3.8 Tax Credit Allocations. All income tax credits with respect to the Company’s property or operations shall be allocated among the Unit Holders in accordance with their respective Percentage Interests for the Fiscal Year during which the expenditure, production, sale or other event giving rise to such credits occurs. This Section 3.8 is intended to comply with the applicable tax credit allocation principles of Regulations Section 1.704-1(b)(4)(ii) and shall be interpreted consistently therewith.
ARTICLE IV. DISTRIBUTIONS
4.1 Net Cash Flow. Subject to the terms and conditions of any applicable loan covenants and restrictions, the Board, in its sole discretion, shall make distributions of Net Cash Flow, if any, to the Unit Holders as follows:
(a) First, to the Unit Holders an amount sufficient for the Unit Holders to satisfy their respective income tax liabilities arising by virtue of the allocations in Section 3.1 hereof, assuming each Unit Holder is subject to tax at the highest marginal federal income tax bracket for married individuals filing jointly and at the highest such marginal rate applicable to Nebraska residents. Any Net Cash Flow of the Company to be distributed pursuant to this Section 4.1(a) shall be distributed among the Unit Holders, pro rata in proportion to the taxable income allocated to each such Unit Holder from the Company with respect to the taxable year for which the distribution is being made. Distributions made pursuant to this Section 4.1(a) may not be in proportion to the Unit Holders’ Percentage Interests;
(b) Second, to the Preferred Unit Holders in proportion to their respective accrued unpaid Preferred Return as of the date of such distribution until such time as each Preferred Unit Holder has received in the aggregate cumulative distributions pursuant to this Section 4.1(b) in an amount equal to such Preferred Unit Holder’s accrued unpaid Preferred Return as of the date of such distribution; and
(c) Third, to the Unit Holders in proportion to their respective Percentage Interest.
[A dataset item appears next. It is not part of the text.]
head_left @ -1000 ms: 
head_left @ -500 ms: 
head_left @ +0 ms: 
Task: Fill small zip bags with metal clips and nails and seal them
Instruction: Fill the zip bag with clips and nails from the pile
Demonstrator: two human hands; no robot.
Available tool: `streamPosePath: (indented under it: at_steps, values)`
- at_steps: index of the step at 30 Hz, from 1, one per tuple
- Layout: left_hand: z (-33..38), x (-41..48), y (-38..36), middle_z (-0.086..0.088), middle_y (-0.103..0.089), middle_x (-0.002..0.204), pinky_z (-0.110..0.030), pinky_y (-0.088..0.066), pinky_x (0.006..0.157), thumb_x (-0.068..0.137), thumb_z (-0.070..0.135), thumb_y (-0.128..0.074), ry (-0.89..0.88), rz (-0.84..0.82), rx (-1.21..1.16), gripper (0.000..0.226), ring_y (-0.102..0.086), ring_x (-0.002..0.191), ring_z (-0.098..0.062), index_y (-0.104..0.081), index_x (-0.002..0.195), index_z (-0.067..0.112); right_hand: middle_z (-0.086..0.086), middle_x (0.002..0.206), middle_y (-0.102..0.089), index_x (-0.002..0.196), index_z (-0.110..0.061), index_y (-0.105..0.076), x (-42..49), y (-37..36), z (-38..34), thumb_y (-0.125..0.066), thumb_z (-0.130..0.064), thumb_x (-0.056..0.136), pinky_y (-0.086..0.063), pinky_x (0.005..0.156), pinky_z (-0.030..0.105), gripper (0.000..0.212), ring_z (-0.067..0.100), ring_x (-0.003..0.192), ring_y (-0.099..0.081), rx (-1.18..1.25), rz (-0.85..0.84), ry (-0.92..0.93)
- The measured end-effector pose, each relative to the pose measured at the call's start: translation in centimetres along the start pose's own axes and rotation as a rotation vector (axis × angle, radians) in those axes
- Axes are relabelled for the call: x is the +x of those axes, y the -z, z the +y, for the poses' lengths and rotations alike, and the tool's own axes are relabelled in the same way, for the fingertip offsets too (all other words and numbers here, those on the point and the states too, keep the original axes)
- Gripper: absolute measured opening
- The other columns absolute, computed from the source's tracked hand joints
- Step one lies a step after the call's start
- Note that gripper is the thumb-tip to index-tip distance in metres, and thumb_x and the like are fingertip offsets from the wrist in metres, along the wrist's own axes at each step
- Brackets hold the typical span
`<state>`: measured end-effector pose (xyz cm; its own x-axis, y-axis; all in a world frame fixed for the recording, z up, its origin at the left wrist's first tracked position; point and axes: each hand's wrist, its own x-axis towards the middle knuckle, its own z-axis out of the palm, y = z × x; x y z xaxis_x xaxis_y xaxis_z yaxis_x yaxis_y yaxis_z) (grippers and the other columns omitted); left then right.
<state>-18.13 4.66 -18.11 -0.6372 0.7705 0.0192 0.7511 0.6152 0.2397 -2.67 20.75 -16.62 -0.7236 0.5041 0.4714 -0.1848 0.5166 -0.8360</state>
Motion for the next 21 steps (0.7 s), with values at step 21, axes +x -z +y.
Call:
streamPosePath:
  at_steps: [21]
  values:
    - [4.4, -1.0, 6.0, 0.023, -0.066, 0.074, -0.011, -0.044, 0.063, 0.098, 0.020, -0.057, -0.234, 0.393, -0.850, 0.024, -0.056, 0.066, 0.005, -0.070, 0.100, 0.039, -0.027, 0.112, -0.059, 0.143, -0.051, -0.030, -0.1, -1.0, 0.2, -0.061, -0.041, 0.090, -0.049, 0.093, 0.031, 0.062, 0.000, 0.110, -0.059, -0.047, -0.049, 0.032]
4.2 Amounts Withheld. All amounts withheld pursuant to the Code or any provision of any state, local or foreign tax law with respect to any payment, distribution or allocation to the Company or the Unit Holders shall be treated as amounts paid or distributed, as the case may be, to the Unit Holders with respect to which such amount was withheld pursuant to this Section 4.2 for all purposes under this Agreement. The Company is authorized to withhold from payments and distributions, or with respect to allocations, to the Unit Holders and to pay over to any federal, state, local or foreign government, any amounts required to be so withheld, and shall allocate any such amounts to the Unit Holders with respect to which such amount was withheld.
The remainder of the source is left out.